Syscall decision tree cost model

The cost to evaluate a BPF program has been experimentally measured^[2] to be proportional to the number of filter blocks in it. There are two ways to encode a decision tree in BPF: a linear comparison chain (which is just a series of equality comparisons between the register and syscall numbers), and a binary search tree. The intermediate nodes of the BST can also be modeled in the same way, so it is possible to embed a linear comparison chain into a BST node if it would perform fewer operations overall. The nodes of the BST can also be rotated so that syscalls that are called more frequently appear higher in the tree.

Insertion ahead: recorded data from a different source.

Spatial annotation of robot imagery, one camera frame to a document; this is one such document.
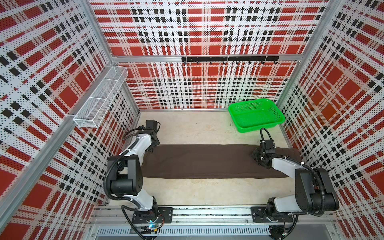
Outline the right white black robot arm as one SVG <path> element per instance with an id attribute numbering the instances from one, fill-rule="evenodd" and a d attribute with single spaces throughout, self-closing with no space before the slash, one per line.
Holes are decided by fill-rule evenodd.
<path id="1" fill-rule="evenodd" d="M 295 181 L 294 194 L 270 198 L 267 202 L 264 216 L 270 222 L 287 220 L 293 214 L 321 217 L 325 212 L 339 209 L 339 199 L 325 169 L 312 168 L 277 154 L 271 139 L 261 140 L 260 147 L 251 156 L 260 166 L 280 171 Z"/>

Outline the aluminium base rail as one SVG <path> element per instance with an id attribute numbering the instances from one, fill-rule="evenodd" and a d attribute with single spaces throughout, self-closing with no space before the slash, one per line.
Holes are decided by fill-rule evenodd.
<path id="1" fill-rule="evenodd" d="M 341 240 L 332 214 L 322 217 L 301 215 L 296 224 L 288 213 L 271 222 L 262 205 L 166 206 L 162 209 L 160 229 L 146 235 L 150 240 L 269 240 L 271 232 L 289 231 L 288 240 Z M 135 233 L 119 206 L 96 208 L 87 228 L 86 240 L 136 240 Z"/>

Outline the brown trousers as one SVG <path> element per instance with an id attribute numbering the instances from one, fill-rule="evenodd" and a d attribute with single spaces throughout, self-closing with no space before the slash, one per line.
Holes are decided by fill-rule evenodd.
<path id="1" fill-rule="evenodd" d="M 258 165 L 254 145 L 163 145 L 145 153 L 141 166 L 146 178 L 273 179 L 285 174 Z"/>

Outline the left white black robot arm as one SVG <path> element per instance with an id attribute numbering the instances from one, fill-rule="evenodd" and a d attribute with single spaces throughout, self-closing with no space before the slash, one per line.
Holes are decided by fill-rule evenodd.
<path id="1" fill-rule="evenodd" d="M 135 208 L 123 207 L 134 212 L 137 217 L 154 223 L 159 217 L 156 198 L 144 189 L 142 164 L 144 156 L 153 152 L 160 144 L 157 133 L 161 123 L 147 120 L 144 126 L 129 130 L 123 140 L 130 140 L 128 147 L 117 156 L 107 160 L 107 172 L 103 182 L 106 196 L 115 201 L 128 201 Z"/>

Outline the black hook rail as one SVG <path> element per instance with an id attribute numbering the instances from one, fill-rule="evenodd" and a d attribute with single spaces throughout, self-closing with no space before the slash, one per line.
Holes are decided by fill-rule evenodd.
<path id="1" fill-rule="evenodd" d="M 279 56 L 214 56 L 214 57 L 181 57 L 183 63 L 202 63 L 202 62 L 273 62 L 279 60 Z"/>

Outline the green plastic basket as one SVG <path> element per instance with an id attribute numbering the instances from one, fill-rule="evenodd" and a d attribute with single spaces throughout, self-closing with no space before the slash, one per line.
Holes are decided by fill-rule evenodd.
<path id="1" fill-rule="evenodd" d="M 234 103 L 228 111 L 239 133 L 273 128 L 286 120 L 277 105 L 268 99 Z"/>

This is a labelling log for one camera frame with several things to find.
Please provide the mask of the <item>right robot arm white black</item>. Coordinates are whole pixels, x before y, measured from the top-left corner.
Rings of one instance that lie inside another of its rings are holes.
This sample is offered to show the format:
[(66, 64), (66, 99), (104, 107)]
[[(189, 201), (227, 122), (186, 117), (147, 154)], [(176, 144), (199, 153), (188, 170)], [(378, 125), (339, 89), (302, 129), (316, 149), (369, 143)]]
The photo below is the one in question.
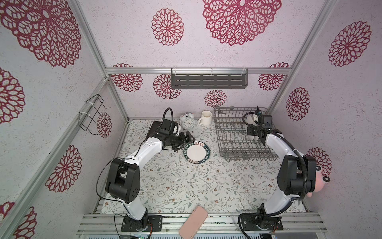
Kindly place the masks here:
[(277, 175), (278, 188), (260, 208), (266, 216), (276, 216), (315, 190), (316, 160), (298, 151), (278, 129), (272, 128), (270, 115), (256, 116), (254, 112), (243, 115), (247, 134), (257, 136), (282, 160)]

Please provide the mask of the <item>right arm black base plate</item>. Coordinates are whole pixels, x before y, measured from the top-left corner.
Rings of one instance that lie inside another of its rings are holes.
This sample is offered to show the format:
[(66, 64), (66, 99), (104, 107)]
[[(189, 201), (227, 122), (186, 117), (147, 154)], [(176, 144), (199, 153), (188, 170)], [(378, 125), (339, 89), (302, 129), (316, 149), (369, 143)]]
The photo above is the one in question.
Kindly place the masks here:
[(238, 216), (238, 224), (246, 231), (282, 231), (281, 213), (259, 214), (242, 213)]

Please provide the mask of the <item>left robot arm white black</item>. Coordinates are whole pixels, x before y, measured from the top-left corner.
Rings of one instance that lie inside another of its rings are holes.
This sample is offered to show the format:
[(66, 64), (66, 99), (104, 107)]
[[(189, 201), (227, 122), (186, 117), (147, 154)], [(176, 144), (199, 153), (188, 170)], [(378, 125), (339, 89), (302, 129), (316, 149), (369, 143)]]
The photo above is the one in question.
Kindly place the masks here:
[(143, 141), (139, 149), (128, 158), (115, 158), (111, 161), (105, 191), (122, 203), (127, 210), (128, 222), (137, 230), (147, 228), (148, 209), (142, 204), (140, 192), (140, 169), (156, 154), (167, 147), (173, 151), (184, 148), (195, 141), (189, 131), (179, 134), (152, 133)]

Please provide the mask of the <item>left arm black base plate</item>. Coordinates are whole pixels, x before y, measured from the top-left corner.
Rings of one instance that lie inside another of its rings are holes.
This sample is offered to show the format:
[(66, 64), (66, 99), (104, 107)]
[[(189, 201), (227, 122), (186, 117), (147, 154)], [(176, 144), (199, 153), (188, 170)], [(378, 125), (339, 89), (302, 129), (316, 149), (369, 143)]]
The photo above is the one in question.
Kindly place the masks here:
[(122, 232), (160, 232), (162, 230), (163, 216), (145, 215), (140, 221), (134, 220), (127, 214), (124, 215), (121, 231)]

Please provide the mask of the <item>white round plate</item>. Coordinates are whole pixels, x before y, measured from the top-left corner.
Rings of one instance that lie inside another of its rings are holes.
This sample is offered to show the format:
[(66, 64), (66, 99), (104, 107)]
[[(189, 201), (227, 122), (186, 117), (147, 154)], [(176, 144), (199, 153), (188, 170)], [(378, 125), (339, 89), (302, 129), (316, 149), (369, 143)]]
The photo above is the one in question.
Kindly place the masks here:
[(201, 141), (189, 142), (183, 150), (185, 159), (192, 164), (202, 164), (210, 159), (210, 148)]
[(259, 137), (257, 136), (256, 129), (253, 128), (253, 126), (258, 125), (258, 115), (247, 115), (245, 117), (245, 122), (248, 124), (246, 138), (251, 141), (257, 141)]

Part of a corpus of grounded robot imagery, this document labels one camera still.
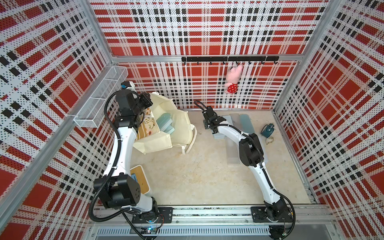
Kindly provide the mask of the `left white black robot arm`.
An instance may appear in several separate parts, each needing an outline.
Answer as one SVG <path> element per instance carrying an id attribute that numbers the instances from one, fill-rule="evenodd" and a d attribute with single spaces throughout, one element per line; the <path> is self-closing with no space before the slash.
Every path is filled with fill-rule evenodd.
<path id="1" fill-rule="evenodd" d="M 104 105 L 104 117 L 114 131 L 111 158 L 103 176 L 94 180 L 95 196 L 88 215 L 94 222 L 106 222 L 119 215 L 136 215 L 152 223 L 159 218 L 155 198 L 141 192 L 131 176 L 131 158 L 145 111 L 152 106 L 149 93 L 137 93 L 131 81 L 121 83 Z"/>

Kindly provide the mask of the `teal lid white pencil case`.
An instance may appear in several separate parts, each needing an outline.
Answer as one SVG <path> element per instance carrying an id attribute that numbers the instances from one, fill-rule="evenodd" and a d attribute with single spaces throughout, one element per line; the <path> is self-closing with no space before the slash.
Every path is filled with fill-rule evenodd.
<path id="1" fill-rule="evenodd" d="M 170 113 L 164 113 L 162 114 L 157 120 L 157 125 L 161 132 L 164 132 L 164 130 L 169 126 L 172 125 L 172 117 Z"/>

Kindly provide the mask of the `cream floral canvas bag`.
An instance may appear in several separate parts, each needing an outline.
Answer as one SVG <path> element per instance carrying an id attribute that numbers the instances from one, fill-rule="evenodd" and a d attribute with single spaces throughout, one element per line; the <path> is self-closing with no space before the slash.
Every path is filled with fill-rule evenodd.
<path id="1" fill-rule="evenodd" d="M 172 147 L 182 148 L 184 155 L 189 153 L 198 131 L 191 124 L 188 113 L 157 92 L 151 93 L 150 97 L 153 105 L 145 110 L 134 148 L 143 154 Z"/>

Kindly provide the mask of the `frosted translucent pencil case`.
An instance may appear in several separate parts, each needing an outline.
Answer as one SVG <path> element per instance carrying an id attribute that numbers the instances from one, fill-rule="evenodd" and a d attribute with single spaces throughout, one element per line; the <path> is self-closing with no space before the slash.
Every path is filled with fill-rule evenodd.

The compiler produces the syscall decision tree that minimizes the number of operations that would need to be done if each syscall in the policy was invoked, multiplied by the frequency of that syscall. The compiler does this the following way, given a list of syscalls as input:

• Estimates the cost of a linear comparison chain for the list of syscalls:

• Sorts the syscalls by their frequency.
• Emits an equality comparison for each syscall in the sorted list.

• Estimates the cost of a BST (if the list has more than one syscall):

• Sorts the syscalls by their number.
• Collapses runs of syscalls with contiguous syscall numbers and identical actions.
• For each one of the O(n) possible cuts of the syscall run list, it emits a greater-than-or-equal comparison against the cut and for each half of the remaining syscalls, it recursively applies the same overall operation. Memoization is used to compute each of the O(n²) subintervals at most once.

This last step of choosing all of the possible cuts results in evaluating all interesting tree rotations, which translates to the compiler being able to choose the BST configuration that minimizes the overall cost, while preserving the BST property.

libc function-to-syscall mapping

This can be obtained by running static analysis over libc.so. There is a prototype written using llvm's MCDisassembler that is promising so far.

Alternatives considered

libseccomp

libseccomp has a concept of pseudo-syscalls, which are aliases for syscalls in each architecture, but it doesn't keep track of the latest libc implementation. This is more complicated for Android since it uses a different implementation of libc. libseccomp also does not perform optimizations on the generated code beyond what Minijail already does: ordering the syscalls by frequency.

clang's eBPF backend

clang can compile C code to eBPF programs, which is mostly used for Linux tracing. Unfortunately, both of the outputs that can be obtained by clang are not usable:

• LLVM IR

• Since the IR is machine-independent, the register allocation phase still hasn't happened, so there would be a need to have a separate compiler to perform that or emit suboptimal code that wastes a lot of cycles loading stuff from the context.
• For any realistic number of whitelisted syscalls, the LLVM IR will most likely use a switch instruction, which defeats most of the purpose of offloading the optimization to clang.
• The registers in the generated IR are 64-bit wide, so there are no optimizations for dealing with 32-bit words in cBPF.
• clang also emits code that does a lot of (clever) arithmetic, which would make the tool significantly more complex since most operations are not available in cBPF.

• converting eBPF to cBPF (the one used in seccomp-bpf) is not trivial.

• eBPF is a superset of cBPF, so all the features that are not available in cBPF would need an additional compilation phase.

It also would not be able to perform optimizations w.r.t. the order of the syscalls since there is no way to express this simply in C unless the compiler would generate the code in an optimized fashion, which defeats most of the purpose of offloading the optimization to clang.